Thomas Jefferson toyed with the idea that public officials should not receive a salary, but this idea was rejected so people of all socioeconomic classes could afford to run for government. The founders decided to give senators $6 a day. The per diem lasted until Congress changed pay to a salary of $1,500 in 1816 and back to the $6 per diem in 1817. Congress switched to a salary permanently in 1855, according to the Congressional Research Service.

Current Salary

In 2011, U.S. senators make $174,000 per year. Senators kind of get to set their own salary. Since 1989, raises for senators have been set in accordance with the Ethics Reform Act of 1989, which provides for a raise based on the change in private sector wages and cost of living index.

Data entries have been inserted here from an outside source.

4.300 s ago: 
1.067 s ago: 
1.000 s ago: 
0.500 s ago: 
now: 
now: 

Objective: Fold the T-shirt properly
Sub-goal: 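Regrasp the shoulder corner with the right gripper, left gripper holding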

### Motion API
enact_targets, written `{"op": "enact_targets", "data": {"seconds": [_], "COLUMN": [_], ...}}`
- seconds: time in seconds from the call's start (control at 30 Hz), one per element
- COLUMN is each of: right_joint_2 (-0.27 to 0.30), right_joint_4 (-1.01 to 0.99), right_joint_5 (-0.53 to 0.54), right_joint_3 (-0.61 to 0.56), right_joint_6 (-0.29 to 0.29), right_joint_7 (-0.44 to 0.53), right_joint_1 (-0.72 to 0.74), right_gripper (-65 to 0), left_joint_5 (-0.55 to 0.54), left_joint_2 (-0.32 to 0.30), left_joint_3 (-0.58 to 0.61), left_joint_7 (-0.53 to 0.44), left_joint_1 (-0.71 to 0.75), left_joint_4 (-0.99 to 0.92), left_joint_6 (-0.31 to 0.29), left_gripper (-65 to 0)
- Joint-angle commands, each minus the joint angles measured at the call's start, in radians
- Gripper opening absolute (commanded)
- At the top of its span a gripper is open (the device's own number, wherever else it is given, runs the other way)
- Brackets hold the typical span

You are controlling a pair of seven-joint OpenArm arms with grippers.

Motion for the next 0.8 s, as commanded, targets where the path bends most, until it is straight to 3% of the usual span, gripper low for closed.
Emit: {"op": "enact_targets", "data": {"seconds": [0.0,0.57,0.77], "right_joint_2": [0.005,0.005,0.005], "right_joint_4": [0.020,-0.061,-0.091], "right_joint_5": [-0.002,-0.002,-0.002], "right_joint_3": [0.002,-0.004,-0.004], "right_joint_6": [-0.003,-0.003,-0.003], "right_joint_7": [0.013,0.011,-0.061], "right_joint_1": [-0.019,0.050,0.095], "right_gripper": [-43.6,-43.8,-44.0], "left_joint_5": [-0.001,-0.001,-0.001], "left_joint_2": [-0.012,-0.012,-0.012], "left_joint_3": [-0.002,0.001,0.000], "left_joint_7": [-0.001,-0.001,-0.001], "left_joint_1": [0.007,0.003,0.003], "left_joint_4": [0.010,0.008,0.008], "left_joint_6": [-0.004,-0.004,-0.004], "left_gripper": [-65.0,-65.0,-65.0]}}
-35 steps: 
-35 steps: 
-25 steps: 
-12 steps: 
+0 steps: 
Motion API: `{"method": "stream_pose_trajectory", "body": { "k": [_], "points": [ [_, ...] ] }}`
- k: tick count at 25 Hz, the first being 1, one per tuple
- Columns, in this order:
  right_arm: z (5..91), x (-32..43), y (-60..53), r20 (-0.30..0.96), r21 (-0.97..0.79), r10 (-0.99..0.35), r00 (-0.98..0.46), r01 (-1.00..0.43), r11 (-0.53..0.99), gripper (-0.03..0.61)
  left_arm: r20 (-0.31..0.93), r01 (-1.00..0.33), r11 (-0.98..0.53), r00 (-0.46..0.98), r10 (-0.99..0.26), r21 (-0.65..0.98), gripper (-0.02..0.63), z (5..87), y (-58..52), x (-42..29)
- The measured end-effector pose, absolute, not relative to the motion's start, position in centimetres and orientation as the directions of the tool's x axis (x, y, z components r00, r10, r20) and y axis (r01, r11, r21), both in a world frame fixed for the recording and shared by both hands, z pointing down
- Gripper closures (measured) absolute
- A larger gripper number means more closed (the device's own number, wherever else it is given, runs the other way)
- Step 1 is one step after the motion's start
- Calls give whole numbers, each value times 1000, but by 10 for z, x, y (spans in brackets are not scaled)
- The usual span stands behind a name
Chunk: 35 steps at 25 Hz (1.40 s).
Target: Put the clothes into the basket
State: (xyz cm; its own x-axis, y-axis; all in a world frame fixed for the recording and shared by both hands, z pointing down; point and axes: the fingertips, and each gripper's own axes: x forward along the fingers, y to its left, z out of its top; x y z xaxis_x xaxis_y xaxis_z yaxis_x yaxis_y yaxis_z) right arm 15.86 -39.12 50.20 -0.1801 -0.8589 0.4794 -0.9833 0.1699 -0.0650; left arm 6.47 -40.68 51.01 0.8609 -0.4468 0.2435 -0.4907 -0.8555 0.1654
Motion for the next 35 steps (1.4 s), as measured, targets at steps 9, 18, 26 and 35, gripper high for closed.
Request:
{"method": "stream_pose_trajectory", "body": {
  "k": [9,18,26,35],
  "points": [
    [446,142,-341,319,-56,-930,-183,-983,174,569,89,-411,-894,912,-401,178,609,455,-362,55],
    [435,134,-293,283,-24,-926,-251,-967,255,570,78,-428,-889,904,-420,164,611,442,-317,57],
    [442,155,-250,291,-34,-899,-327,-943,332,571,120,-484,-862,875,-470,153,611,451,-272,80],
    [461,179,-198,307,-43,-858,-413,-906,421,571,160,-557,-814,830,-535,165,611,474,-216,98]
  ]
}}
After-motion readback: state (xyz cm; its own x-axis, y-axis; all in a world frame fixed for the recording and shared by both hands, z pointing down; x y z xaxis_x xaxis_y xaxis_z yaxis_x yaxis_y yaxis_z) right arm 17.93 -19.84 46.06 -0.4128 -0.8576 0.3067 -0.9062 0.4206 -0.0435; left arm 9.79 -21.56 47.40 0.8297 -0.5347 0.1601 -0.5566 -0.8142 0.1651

Congress can choose to reject a pay raise, which often happens during tough economic times. From 2009 to 2011, for example, senatorial salaries remained stagnant.

Other Benefits

All members of Congress receive health coverage through the Federal Employees Health Benefits Program. This not a government-run program or a single-payer system. The federal government pays 72 percent of the premium and members of Congress pay the rest. The plans themselves are privately run, but the FEHBP negotiates on behalf of its members. Since the FEHBP is the largest employer-sponsored program in the U.S., there is heavy competition for the contract. Senatorial pension is administered by the Federal Employees' Retirement System for members elected after 1984, while senators elected before 1984 can be covered under the Civil Service Retirement System unless they choose to switch to FERS. The CSRS does not require the senator to pay Social Security tax, while FERS does. The average pension in 2006 was $35,952, according to the CRS.


A few members of the Senate get paid more than a regular senator due to the extra duties of their job. The leaders of both parties in Congress usually get paid just over 10 percent more than a rank-and-file member. The president pro tempore of the Senate and the vice president -- both positions break ties -- receive a higher salary. As of 2005 this was $208,100.